### ASSIGNED TASK
Copy each line of the data below with the word "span".

### GIVEN DATA
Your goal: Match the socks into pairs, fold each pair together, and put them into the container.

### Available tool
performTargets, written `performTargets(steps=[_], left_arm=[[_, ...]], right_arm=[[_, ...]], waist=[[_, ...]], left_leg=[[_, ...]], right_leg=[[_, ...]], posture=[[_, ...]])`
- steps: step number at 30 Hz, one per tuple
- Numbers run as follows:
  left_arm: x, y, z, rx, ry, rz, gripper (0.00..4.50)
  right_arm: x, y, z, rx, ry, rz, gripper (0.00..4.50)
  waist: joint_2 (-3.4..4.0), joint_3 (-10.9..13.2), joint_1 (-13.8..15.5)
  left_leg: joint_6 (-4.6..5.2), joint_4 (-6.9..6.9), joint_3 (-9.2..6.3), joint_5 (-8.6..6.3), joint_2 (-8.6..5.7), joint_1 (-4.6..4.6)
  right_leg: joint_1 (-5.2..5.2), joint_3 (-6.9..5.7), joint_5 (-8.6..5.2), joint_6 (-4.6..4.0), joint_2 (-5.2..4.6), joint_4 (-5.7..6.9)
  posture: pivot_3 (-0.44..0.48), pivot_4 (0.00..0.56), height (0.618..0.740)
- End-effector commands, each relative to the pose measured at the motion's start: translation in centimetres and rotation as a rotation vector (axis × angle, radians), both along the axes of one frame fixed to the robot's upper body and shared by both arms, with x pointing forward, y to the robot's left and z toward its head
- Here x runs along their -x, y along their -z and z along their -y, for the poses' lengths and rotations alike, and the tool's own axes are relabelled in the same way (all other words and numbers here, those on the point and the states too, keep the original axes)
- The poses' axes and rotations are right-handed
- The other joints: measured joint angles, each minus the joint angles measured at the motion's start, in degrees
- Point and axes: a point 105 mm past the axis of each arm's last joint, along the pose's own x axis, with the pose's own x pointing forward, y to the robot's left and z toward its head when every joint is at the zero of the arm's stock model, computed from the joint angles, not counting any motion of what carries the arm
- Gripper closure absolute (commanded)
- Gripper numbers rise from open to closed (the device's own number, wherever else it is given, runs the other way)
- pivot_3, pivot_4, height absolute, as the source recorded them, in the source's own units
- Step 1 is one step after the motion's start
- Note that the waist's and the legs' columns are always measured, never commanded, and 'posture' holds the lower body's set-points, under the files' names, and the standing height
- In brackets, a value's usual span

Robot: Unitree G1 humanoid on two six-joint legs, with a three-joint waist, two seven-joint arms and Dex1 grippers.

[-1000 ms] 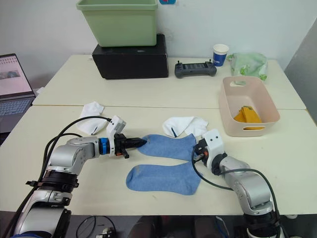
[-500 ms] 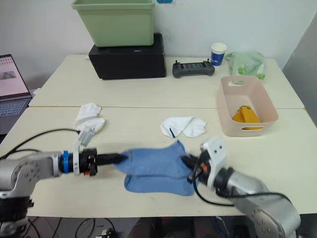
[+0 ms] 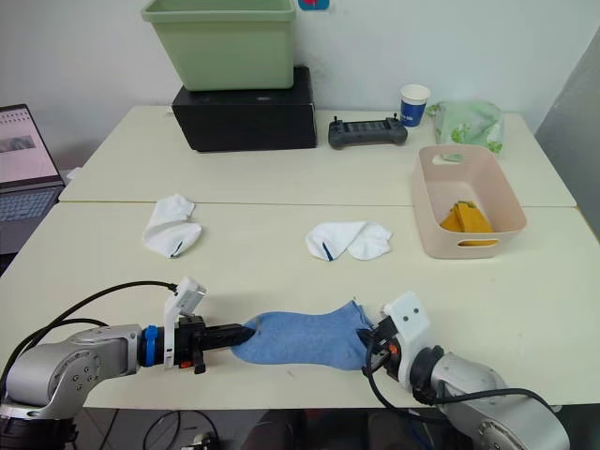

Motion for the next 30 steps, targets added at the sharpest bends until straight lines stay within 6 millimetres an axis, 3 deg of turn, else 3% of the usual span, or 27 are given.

### SOLVED PROBLEM
- In brackets, a value's usual span
Motion for the next 30 steps, targets added at the sharpest bends until straight lines stay within 6 millimetres an axis, 3 deg of turn, else 3% of the usual span, or 27 are given.

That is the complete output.